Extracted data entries
#####
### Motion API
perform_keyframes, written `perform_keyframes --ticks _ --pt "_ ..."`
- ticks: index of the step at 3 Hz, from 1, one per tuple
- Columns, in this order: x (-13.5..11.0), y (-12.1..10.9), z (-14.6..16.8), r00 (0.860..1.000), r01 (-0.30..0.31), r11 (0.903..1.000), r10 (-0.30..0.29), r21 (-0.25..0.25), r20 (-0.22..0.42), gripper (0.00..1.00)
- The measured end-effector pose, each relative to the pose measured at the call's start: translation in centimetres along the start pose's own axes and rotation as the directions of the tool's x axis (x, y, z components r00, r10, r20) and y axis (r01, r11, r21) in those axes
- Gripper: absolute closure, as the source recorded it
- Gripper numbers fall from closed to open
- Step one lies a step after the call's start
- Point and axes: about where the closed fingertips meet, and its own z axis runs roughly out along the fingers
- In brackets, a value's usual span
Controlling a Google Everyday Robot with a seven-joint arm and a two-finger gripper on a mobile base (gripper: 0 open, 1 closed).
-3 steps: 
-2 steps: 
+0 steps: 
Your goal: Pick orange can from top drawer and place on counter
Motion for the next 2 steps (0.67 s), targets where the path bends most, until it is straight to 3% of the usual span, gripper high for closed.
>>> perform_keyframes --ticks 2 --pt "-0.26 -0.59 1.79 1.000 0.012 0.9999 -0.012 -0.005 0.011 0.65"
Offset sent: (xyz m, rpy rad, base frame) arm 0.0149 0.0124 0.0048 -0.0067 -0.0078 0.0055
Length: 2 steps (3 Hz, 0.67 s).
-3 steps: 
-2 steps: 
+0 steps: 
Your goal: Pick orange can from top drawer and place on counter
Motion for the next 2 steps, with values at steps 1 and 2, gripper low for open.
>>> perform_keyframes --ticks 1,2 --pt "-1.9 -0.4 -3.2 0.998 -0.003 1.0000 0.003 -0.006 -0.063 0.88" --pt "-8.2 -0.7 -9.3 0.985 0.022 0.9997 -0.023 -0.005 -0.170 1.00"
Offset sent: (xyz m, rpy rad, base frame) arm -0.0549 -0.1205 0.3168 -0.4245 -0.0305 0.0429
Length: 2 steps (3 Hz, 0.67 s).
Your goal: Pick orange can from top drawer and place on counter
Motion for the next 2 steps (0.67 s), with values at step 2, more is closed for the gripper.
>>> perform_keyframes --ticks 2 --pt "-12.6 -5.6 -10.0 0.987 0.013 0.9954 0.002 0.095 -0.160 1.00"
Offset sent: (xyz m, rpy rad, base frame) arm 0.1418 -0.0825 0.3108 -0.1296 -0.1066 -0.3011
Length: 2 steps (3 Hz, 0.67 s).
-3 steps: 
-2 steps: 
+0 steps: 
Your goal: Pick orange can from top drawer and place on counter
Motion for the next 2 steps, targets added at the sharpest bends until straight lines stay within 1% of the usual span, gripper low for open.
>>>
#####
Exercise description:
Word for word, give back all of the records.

Answer below:
### Motion API
perform_keyframes, written `perform_keyframes --ticks _ --pt "_ ..."`
- ticks: index of the step at 3 Hz, from 1, one per tuple
- Columns, in this order: x (-13.5..11.0), y (-12.1..10.9), z (-14.6..16.8), r00 (0.860..1.000), r01 (-0.30..0.31), r11 (0.903..1.000), r10 (-0.30..0.29), r21 (-0.25..0.25), r20 (-0.22..0.42), gripper (0.00..1.00)
- The measured end-effector pose, each relative to the pose measured at the call's start: translation in centimetres along the start pose's own axes and rotation as the directions of the tool's x axis (x, y, z components r00, r10, r20) and y axis (r01, r11, r21) in those axes
- Gripper: absolute closure, as the source recorded it
- Gripper numbers fall from closed to open
- Step one lies a step after the call's start
- Point and axes: about where the closed fingertips meet, and its own z axis runs roughly out along the fingers
- In brackets, a value's usual span
Controlling a Google Everyday Robot with a seven-joint arm and a two-finger gripper on a mobile base (gripper: 0 open, 1 closed).
-3 steps: 
-2 steps: 
+0 steps: 
Your goal: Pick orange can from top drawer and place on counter
Motion for the next 2 steps (0.67 s), targets where the path bends most, until it is straight to 3% of the usual span, gripper high for closed.
>>> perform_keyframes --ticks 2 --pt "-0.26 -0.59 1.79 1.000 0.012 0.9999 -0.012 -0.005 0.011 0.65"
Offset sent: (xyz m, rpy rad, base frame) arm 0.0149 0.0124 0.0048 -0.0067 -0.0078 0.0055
Length: 2 steps (3 Hz, 0.67 s).
-3 steps: 
-2 steps: 
+0 steps: 
Your goal: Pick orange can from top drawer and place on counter
Motion for the next 2 steps, with values at steps 1 and 2, gripper low for open.
>>> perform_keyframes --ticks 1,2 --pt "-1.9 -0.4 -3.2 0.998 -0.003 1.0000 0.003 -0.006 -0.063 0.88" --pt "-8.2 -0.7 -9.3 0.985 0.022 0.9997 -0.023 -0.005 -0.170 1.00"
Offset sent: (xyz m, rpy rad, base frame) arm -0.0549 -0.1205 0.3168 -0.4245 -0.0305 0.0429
Length: 2 steps (3 Hz, 0.67 s).
Your goal: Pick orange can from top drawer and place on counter
Motion for the next 2 steps (0.67 s), with values at step 2, more is closed for the gripper.
>>> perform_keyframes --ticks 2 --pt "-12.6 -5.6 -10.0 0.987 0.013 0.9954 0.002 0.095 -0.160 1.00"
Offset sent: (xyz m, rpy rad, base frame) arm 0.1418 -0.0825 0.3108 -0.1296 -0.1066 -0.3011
Length: 2 steps (3 Hz, 0.67 s).
-3 steps: 
-2 steps: 
+0 steps: 
Your goal: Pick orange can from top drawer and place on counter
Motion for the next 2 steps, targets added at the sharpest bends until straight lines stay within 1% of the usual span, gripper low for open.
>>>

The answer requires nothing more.